- Born: March 7, 1893 Baltimore, Maryland
- Died: August 24, 1975 (aged 82) Philadelphia, Pennsylvania
- Burial place: Mt. Olivet Cemetery
- Education: Goucher College University of Pennsylvania
- Occupation: Mathematician
- Known for: Miss Mullikin's Theorem

= Anna Mullikin =

American mathematician (1893–1975)

Anna Margaret Mullikin (1893–1975) was an American mathematician who was one of the early investigators of point set theory. She was one of the few women to earn a PhD in math before World War II.

== Biography ==
Anna Margaret Mullikin was born in Baltimore, Maryland, March 7, 1893, as the youngest of four children of Sophia Ridgely (Battee) and William Lawrence Mullikin. Anna received her BA from Goucher College, in Towson, Maryland, in 1915. After she graduated Mullikin taught in private schools including Science Hill School in Shelbyville, Kentucky, (1915–1917) and at Mary Baldwin Seminary in Staunton, Virginia, 1917–1918.

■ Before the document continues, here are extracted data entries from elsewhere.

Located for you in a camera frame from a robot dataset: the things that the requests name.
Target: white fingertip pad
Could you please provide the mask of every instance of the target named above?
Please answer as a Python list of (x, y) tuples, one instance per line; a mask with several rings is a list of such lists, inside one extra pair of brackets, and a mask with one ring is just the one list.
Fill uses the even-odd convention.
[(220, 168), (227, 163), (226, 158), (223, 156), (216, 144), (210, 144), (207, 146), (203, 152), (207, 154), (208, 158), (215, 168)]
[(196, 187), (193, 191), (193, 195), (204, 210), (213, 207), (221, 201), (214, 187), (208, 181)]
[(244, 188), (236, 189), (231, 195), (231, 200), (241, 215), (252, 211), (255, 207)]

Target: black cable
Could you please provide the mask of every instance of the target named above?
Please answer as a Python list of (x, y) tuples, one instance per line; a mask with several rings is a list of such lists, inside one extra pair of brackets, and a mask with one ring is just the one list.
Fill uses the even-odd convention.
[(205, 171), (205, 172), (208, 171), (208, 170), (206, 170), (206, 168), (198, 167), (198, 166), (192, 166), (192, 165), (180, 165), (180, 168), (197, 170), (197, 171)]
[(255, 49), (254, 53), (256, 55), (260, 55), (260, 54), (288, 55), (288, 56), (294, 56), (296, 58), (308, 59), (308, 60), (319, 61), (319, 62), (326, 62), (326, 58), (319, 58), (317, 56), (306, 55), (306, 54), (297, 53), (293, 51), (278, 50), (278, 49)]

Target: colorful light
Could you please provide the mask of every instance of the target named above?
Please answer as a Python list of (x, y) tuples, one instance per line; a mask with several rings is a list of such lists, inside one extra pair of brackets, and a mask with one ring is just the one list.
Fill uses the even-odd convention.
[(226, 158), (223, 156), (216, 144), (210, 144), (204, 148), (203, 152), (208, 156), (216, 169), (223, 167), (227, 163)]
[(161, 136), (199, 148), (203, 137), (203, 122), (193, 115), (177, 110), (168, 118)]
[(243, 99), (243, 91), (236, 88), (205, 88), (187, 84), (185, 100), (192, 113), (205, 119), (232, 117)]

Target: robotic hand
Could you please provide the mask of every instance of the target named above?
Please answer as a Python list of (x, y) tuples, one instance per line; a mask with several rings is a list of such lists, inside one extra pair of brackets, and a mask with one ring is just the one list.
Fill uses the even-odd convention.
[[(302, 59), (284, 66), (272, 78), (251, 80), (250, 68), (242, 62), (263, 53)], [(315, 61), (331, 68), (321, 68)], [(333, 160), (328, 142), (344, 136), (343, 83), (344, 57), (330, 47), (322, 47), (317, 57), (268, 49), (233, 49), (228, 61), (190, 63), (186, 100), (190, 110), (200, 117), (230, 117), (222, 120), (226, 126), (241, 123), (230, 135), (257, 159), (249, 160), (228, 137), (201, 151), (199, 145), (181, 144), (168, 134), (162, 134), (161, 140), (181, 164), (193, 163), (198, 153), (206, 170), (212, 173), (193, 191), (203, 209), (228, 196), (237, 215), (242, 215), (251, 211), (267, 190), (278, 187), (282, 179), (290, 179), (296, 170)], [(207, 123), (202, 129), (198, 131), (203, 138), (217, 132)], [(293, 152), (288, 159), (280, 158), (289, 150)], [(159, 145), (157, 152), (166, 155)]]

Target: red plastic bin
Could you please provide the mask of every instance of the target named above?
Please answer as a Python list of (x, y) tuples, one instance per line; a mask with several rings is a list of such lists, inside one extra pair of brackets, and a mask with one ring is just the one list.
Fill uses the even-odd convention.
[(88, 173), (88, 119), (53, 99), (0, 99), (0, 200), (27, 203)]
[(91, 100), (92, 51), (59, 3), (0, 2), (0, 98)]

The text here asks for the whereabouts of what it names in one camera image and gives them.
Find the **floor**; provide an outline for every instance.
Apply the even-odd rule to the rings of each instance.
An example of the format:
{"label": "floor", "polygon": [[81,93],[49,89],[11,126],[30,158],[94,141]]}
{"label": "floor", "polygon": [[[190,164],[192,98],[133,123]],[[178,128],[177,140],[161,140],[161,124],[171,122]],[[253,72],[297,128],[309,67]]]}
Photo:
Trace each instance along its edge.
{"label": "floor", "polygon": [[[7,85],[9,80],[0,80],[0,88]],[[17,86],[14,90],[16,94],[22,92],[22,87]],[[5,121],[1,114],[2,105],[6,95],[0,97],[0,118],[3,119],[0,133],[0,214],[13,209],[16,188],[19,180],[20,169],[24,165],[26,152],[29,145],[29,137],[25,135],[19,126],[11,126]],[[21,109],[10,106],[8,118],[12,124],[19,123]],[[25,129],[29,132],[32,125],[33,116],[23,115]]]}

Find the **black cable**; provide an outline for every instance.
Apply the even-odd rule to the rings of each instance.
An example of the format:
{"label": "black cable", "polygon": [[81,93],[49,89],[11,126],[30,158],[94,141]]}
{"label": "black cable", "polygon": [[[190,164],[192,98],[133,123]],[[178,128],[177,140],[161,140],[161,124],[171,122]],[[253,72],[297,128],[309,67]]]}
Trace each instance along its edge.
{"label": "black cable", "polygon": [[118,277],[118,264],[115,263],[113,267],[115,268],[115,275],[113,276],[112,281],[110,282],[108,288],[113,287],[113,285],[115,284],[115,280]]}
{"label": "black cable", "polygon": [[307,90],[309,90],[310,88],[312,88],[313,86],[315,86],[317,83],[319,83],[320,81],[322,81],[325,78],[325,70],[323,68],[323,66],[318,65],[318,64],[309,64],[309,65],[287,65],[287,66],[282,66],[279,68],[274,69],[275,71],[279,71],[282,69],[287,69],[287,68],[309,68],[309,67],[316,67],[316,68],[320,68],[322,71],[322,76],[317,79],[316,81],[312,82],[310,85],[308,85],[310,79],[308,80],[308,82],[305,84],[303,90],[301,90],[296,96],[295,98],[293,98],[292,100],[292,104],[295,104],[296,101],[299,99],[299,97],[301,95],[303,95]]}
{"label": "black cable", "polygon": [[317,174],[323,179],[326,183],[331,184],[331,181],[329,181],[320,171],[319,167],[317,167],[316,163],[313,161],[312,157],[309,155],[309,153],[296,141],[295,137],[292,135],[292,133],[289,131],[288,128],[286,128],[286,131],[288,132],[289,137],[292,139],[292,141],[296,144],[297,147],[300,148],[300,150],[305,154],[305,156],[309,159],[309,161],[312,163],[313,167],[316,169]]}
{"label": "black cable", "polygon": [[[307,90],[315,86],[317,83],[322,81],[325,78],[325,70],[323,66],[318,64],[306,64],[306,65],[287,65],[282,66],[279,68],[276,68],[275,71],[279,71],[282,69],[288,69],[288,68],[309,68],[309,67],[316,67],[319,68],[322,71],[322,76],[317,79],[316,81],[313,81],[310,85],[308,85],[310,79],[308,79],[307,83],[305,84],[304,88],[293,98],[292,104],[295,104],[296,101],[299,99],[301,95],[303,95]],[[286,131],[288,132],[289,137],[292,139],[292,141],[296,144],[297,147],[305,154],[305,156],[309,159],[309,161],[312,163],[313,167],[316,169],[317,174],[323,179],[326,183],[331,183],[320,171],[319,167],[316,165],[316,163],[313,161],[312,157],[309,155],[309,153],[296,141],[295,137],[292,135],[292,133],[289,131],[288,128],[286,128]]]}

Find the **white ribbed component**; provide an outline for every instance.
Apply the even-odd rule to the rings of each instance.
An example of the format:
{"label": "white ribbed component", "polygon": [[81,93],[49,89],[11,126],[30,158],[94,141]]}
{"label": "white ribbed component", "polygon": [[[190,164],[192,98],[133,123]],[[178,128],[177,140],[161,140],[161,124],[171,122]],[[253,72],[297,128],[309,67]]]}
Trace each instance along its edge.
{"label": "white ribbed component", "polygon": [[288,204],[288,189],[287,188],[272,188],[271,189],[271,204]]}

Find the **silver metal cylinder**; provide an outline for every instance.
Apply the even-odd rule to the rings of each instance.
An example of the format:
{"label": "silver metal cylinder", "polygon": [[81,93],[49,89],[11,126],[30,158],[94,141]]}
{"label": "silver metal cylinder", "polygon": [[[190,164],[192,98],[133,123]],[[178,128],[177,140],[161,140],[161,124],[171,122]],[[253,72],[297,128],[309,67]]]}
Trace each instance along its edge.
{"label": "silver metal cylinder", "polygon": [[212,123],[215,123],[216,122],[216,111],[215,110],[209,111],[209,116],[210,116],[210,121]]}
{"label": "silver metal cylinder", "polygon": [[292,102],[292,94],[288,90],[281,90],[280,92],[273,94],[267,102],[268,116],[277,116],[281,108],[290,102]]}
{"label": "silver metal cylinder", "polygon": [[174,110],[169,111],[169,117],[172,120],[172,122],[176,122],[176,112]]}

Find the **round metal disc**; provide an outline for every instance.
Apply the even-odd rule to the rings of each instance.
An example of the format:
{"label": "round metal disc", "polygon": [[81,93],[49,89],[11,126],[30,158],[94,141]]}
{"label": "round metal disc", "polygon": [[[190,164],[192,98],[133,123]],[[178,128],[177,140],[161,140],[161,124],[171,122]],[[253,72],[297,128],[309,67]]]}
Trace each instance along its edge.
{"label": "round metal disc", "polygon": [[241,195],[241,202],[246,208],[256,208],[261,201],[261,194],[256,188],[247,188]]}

Mullikin went on to attend University of Pennsylvania in Philadelphia for doctoral work. She was Robert Lee Moore's third student, graduating with her PhD in 1922 with a dissertation titled Certain Theorems Relating to Plane Connected Point Sets. Her dissertation was published that year in Transactions of the American Mathematical Society and subsequently became the catalyst for significant advances in the field of topology. Her main result was initially referred to as "Miss Mullikin's Theorem" but by 1928 it was called the "Janiszewski-Mullikin theorem."

During 1921–1922, while studying for her doctorate, she taught at Oak Lane Country Day School, which served preschool and elementary-aged children in Pennsylvania.

As a PhD, she spent her career as a secondary school mathematics teacher, beginning at William Penn High School in Philadelphia for one year (1922–1923) before moving to Germantown High School (Philadelphia). There she became a mentor to Mary-Elizabeth Hamstrom, who would go on to become a student of Moore and professional mathematician herself. At Germantown High School she was named department head of the mathematics in 1952, and she remained there until her retirement in 1959.

Anna Mullikin died August 24, 1975, in Philadelphia at 82 and was interred in Mt. Olivet Cemetery in Baltimore, Maryland.